**Directions**
Return exactly the span of lines in the following data that opens with the line containing "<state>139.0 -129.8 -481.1" and closes with the line containing "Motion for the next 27". Include nothing else.

**Extracted information**
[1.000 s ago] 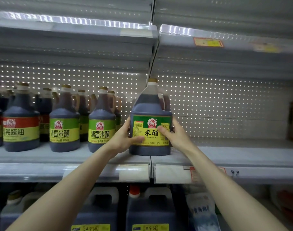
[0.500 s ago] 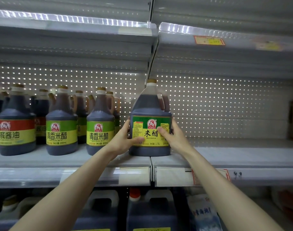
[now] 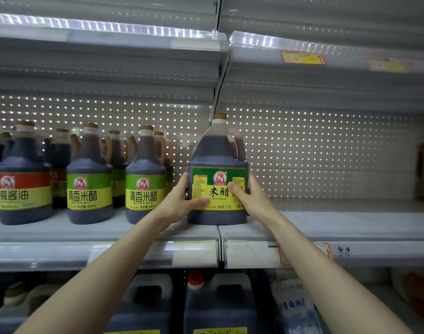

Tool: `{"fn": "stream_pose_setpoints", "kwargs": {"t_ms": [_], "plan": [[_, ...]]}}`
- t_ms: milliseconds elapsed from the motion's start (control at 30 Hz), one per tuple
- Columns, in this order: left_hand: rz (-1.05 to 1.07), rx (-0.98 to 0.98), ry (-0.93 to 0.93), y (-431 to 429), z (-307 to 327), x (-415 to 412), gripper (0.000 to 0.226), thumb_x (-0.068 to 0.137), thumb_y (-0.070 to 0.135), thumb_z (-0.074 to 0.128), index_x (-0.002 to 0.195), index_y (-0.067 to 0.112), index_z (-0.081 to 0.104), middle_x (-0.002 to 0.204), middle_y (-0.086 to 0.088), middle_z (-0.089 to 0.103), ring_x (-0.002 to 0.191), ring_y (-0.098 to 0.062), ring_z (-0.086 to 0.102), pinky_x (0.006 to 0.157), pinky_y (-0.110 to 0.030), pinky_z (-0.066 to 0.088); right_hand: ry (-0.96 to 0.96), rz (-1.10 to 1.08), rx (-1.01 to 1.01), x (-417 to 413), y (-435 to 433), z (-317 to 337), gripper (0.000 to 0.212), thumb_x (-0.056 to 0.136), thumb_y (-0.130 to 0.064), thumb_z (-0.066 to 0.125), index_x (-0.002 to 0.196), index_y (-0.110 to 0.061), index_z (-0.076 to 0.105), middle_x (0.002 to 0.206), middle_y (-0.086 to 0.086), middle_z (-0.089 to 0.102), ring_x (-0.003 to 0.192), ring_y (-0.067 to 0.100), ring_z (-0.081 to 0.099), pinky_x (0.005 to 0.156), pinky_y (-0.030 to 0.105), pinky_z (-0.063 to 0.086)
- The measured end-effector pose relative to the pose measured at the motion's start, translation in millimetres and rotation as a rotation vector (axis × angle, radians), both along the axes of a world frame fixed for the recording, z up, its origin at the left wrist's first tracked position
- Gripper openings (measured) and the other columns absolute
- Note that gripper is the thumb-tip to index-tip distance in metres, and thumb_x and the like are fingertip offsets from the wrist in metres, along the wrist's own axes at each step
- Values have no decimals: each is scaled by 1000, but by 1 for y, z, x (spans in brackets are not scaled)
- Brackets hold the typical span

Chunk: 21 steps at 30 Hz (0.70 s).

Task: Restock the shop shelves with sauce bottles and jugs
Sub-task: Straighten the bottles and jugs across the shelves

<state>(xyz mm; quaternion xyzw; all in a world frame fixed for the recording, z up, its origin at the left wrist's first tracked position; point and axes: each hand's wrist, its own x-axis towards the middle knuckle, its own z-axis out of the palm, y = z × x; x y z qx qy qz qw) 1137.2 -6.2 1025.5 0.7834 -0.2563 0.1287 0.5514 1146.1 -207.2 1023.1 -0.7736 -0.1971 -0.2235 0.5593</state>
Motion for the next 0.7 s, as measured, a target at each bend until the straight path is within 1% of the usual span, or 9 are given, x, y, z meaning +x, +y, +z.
{"fn": "stream_pose_setpoints", "kwargs": {"t_ms": [133, 300, 400, 467, 533, 600, 700], "plan": [[5, 7, 1, -1, 1, 0, 55, 85, 10, 67, 126, 33, 37, 107, 14, 62, 97, 2, 57, 92, -31, 48, 4, 4, 12, -1, 1, 0, 46, 92, -35, 59, 134, -27, 41, 104, -20, 63, 96, 0, 62, 88, 28, 50], [18, 19, -2, -1, 0, 0, 58, 85, 12, 68, 131, 29, 37, 108, 13, 62, 97, 2, 58, 92, -31, 48, 12, 19, 20, -2, 1, 0, 43, 93, -33, 58, 133, -27, 42, 106, -17, 63, 96, 1, 62, 87, 25, 50], [36, 25, -2, 0, 0, 1, 60, 85, 14, 69, 134, 27, 37, 112, 11, 63, 100, -1, 59, 96, -34, 49, 20, 18, 25, -2, 1, 0, 44, 93, -34, 58, 133, -28, 41, 107, -16, 63, 97, 3, 62, 89, 28, 50], [41, 30, -2, 0, 0, 1, 60, 84, 14, 70, 133, 27, 37, 111, 12, 63, 100, -1, 59, 97, -35, 49, 15, 19, 26, -2, 1, 0, 44, 93, -34, 58, 133, -27, 42, 107, -17, 63, 98, 2, 62, 89, 28, 50], [42, 32, 2, 0, 0, 1, 62, 85, 14, 69, 136, 24, 36, 112, 10, 62, 99, 0, 58, 97, -35, 48, 20, 18, 24, -2, 0, 0, 46, 93, -35, 58, 134, -27, 41, 109, -14, 64, 99, 5, 62, 89, 29, 50], [47, 36, 1, 0, 0, 1, 65, 85, 14, 69, 139, 22, 35, 117, 7, 62, 101, -3, 58, 99, -36, 47, 24, 17, 18, -2, 0, 0, 46, 93, -35, 58, 135, -26, 40, 111, -11, 63, 101, 8, 62, 90, 30, 50], [55, 40, 0, 0, 0, 1, 68, 85, 15, 69, 141, 22, 33, 120, 6, 61, 104, -6, 58, 101, -38, 47, 27, 16, 18, -1, 0, 0, 44, 93, -35, 58, 133, -27, 41, 114, -9, 64, 103, 10, 63, 95, 35, 51]]}}
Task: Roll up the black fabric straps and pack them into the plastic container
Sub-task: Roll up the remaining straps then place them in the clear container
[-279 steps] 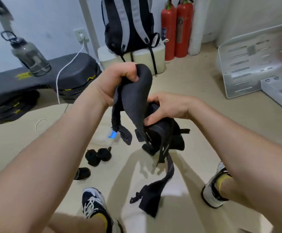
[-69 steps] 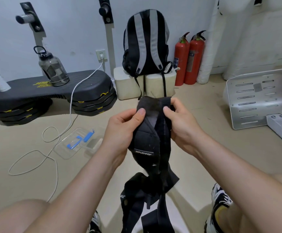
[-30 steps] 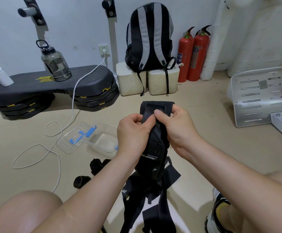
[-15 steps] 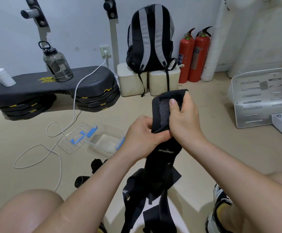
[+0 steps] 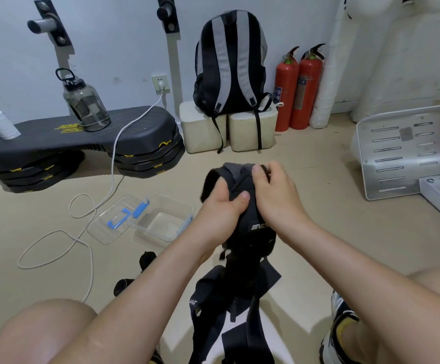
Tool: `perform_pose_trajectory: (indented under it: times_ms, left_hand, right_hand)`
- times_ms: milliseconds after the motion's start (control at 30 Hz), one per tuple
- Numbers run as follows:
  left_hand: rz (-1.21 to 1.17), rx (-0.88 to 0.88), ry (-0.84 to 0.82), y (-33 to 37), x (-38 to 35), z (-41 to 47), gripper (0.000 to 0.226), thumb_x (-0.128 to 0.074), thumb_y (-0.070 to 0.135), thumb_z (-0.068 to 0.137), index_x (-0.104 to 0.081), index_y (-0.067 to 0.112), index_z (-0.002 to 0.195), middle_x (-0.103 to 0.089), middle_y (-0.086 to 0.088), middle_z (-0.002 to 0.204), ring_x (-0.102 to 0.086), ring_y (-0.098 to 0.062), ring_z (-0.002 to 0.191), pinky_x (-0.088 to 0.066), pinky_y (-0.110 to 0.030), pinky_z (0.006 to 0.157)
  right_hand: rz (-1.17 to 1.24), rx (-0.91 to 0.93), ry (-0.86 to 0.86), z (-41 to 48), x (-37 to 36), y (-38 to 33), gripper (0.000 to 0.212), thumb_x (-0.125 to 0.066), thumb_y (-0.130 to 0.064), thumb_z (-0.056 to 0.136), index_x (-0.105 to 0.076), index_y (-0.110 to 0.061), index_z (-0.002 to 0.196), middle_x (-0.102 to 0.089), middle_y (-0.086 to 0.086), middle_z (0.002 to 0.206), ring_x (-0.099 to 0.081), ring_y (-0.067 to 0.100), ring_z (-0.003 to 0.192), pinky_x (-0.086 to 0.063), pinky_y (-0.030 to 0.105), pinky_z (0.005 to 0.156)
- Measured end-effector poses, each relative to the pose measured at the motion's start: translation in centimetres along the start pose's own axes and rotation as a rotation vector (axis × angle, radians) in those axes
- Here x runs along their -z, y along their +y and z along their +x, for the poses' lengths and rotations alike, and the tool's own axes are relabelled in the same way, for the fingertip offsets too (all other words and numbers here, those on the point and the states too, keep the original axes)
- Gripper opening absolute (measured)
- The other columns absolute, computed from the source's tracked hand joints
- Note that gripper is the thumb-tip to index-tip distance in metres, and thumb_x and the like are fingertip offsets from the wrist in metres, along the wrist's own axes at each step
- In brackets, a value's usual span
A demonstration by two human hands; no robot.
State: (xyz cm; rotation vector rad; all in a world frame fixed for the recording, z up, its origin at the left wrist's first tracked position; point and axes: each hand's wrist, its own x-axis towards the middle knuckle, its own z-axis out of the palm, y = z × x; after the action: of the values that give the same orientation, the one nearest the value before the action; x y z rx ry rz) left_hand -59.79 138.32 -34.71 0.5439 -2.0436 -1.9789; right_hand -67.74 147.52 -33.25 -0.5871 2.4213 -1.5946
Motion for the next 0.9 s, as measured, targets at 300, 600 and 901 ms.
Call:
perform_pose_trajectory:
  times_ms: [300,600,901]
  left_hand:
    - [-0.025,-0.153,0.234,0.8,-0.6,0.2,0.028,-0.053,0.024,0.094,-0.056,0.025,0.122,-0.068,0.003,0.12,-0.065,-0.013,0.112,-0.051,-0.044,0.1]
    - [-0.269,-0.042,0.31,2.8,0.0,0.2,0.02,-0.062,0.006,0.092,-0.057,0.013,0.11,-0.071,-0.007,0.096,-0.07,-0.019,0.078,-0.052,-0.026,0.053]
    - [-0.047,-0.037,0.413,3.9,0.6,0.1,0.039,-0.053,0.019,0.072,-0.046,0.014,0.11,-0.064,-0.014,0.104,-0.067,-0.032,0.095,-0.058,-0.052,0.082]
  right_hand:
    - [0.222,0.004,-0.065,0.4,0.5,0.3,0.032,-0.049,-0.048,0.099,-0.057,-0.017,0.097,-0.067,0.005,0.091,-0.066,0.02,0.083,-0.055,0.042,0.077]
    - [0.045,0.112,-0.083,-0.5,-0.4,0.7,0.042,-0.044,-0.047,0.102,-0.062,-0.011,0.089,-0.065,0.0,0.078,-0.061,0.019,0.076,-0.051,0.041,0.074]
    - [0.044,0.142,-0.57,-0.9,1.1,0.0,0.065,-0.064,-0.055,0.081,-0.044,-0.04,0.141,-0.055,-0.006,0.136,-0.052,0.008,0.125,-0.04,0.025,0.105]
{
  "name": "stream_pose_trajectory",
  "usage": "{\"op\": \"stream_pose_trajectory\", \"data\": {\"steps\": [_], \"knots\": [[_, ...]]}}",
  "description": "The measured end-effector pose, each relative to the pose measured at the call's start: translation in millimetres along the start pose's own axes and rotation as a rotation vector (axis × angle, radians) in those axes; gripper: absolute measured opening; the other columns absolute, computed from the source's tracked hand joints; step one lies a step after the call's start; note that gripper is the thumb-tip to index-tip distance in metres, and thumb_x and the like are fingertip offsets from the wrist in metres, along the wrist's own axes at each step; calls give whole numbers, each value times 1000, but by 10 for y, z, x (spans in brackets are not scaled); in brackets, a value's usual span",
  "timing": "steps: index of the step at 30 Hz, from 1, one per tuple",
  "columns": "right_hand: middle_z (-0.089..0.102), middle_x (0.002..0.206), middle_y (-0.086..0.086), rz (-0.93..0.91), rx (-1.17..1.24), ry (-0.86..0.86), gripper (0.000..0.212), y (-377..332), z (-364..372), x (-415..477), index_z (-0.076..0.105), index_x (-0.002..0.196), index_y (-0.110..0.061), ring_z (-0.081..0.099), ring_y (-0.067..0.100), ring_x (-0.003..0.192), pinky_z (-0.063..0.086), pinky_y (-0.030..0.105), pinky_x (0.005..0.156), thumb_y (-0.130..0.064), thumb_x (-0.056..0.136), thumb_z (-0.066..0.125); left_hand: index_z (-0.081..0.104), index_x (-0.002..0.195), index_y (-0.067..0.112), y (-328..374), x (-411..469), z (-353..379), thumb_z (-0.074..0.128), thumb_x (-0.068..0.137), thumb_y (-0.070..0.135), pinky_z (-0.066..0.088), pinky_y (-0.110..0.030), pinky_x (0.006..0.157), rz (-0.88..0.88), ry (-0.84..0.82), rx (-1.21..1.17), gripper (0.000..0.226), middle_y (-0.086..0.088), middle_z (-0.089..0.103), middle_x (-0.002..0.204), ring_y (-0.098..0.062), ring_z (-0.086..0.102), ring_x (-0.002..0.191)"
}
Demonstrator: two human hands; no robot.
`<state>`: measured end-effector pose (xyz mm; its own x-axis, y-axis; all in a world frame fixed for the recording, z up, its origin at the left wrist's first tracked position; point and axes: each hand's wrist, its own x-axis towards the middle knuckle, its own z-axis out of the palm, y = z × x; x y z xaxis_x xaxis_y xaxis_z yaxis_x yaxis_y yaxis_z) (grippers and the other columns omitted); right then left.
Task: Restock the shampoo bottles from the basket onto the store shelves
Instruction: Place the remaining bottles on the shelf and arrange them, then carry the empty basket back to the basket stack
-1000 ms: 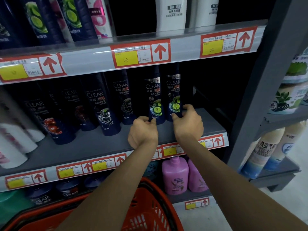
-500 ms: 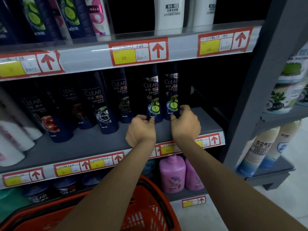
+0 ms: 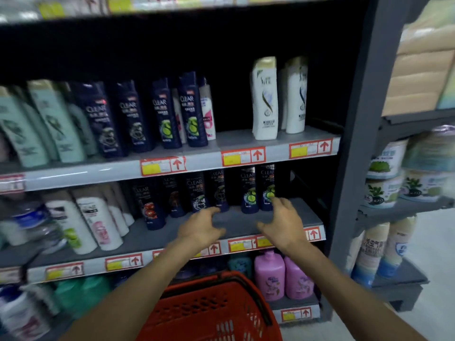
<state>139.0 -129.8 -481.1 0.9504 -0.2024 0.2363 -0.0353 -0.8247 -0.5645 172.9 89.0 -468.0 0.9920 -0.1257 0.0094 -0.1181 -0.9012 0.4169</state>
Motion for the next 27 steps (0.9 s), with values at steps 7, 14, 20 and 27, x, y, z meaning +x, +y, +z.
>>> {"op": "stream_pose_trajectory", "data": {"steps": [7,14,20,27], "knots": [[23,164,19,-81,-125,-118,128,-537,-327,-811,27,160,-22,18,39,152,22,46,123,-91,55,50,12,163,41,-437,-1103,-887,42,76,88,24,-57,123,-18,45,272,103,2,14,172,-25,16,158],[-2,169,18,-167,-174,-178,125,-871,-698,-1260,8,164,-27,-6,39,156,7,52,125,-81,69,70,9,163,42,-833,-2055,-1413,41,81,91,19,-63,122,-51,102,345,100,-1,3,174,-31,5,159],[-5,170,15,-198,-215,-195,129,-867,-545,-1435,4,164,-29,-11,38,156,3,54,125,-86,66,67,11,163,43,-1312,-2377,-1294,23,71,100,21,-65,121,-63,165,363,109,0,4,174,-31,8,159],[-1,170,16,-200,-249,-244,125,-688,124,-1425,8,163,-28,-9,36,156,4,54,125,-82,69,69,15,163,40,-1881,-2276,-792,34,80,93,27,-62,120,-145,165,327,101,-1,10,173,-29,13,158]]}}
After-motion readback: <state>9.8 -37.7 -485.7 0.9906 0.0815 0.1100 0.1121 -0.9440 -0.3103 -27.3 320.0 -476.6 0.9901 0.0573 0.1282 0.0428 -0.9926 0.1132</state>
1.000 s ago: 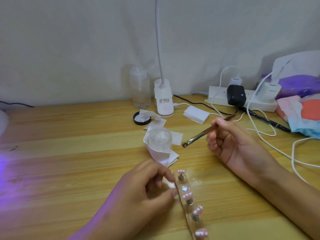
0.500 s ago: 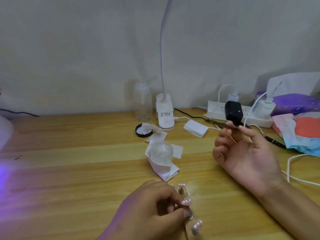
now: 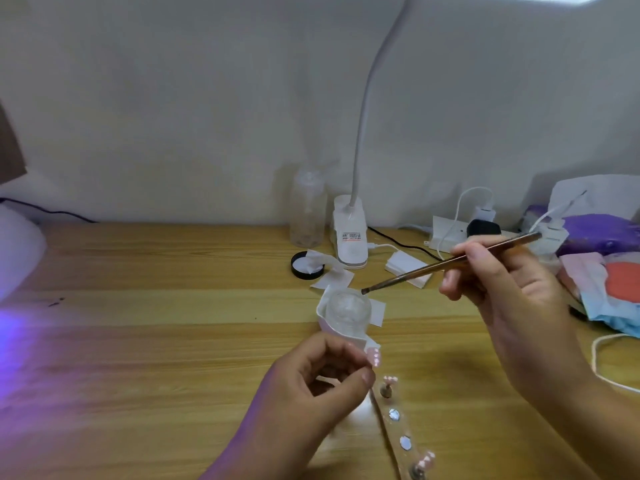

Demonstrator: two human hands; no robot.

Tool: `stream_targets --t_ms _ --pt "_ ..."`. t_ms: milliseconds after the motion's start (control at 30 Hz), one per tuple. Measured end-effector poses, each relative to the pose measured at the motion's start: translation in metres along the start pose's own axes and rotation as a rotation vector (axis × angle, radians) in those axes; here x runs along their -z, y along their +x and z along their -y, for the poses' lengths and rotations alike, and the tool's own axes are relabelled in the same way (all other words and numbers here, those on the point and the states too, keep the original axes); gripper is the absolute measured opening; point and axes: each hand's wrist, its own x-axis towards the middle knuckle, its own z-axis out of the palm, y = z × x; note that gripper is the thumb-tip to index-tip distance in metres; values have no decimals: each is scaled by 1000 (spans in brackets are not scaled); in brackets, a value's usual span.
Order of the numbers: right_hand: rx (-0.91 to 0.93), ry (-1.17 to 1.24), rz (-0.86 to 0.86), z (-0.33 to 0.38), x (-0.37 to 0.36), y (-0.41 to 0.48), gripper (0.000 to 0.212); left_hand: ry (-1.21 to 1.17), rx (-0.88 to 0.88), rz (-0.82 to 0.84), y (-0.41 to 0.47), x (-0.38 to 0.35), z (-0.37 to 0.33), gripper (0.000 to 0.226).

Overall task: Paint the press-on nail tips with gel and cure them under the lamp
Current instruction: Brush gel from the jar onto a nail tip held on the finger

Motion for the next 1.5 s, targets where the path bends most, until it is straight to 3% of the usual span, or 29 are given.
stream_targets --t_ms 200,367,700,1033,1300,1500 --pt "-300 325 -155 -27 8 -9 19 -4 -10 -12 2 1 0 25" --pt "-435 466 -128 -34 13 -9 16 -14 -5 23 1 0 1 22" --pt "-373 341 28 -41 10 -15 17 25 -14 34 -1 1 2 20" --pt "-364 316 72 -42 9 -15 9 36 -20 30 -2 0 3 16" --pt "-368 243 14 -43 8 -15 35 36 -43 48 -2 0 3 15" --pt "-350 284 -71 -42 10 -14 38 41 -37 37 -3 1 4 18"
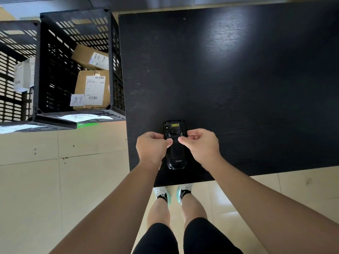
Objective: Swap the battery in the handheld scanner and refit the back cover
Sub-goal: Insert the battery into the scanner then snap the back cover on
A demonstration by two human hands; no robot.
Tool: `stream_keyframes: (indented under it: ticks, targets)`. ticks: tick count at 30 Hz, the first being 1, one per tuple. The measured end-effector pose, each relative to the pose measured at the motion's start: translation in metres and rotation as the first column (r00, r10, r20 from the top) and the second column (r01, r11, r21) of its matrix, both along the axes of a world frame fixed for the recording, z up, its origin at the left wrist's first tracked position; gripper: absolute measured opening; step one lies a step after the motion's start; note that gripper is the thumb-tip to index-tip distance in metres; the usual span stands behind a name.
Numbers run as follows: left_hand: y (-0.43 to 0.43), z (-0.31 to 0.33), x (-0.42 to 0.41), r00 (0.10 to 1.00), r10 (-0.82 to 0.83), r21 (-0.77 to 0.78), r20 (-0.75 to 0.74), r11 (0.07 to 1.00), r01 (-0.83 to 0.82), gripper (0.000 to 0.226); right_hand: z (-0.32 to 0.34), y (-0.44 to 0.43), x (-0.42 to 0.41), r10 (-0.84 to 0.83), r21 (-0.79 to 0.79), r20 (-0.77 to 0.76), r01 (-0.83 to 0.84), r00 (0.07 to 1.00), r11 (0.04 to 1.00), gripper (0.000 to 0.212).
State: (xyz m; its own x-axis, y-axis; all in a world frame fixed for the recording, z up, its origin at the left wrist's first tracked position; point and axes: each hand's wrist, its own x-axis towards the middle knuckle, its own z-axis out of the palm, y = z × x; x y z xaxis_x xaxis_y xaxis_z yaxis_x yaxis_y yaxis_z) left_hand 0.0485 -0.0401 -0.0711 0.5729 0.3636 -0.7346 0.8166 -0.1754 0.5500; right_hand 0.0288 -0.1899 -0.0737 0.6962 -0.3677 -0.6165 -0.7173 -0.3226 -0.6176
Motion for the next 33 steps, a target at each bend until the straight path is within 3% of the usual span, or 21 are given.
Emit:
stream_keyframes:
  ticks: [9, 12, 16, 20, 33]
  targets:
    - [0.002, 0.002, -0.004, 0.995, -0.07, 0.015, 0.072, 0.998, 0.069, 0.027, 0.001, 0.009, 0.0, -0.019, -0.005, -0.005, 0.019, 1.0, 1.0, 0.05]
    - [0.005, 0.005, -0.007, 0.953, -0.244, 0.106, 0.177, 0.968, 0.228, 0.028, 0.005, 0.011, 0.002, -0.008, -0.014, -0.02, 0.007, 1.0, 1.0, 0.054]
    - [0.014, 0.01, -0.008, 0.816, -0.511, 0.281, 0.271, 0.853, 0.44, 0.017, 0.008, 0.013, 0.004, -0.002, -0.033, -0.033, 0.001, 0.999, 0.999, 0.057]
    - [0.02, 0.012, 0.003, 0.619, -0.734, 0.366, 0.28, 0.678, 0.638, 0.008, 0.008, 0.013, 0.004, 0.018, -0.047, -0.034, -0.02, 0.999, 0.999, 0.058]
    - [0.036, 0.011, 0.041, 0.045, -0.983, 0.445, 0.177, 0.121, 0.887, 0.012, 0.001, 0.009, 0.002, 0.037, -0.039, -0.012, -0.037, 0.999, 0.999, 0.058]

**Output below**
<state>139.0 -129.8 -481.1 0.9504 -0.2024 0.2363 -0.0353 -0.8247 -0.5645 172.9 89.0 -468.0 0.9920 -0.1257 0.0094 -0.1181 -0.9012 0.4169</state>
Motion for the next 27 steps (0.9 s), with values at steps 7, 14, 20 and 27, x, y, z meaning +x, +y, +z.

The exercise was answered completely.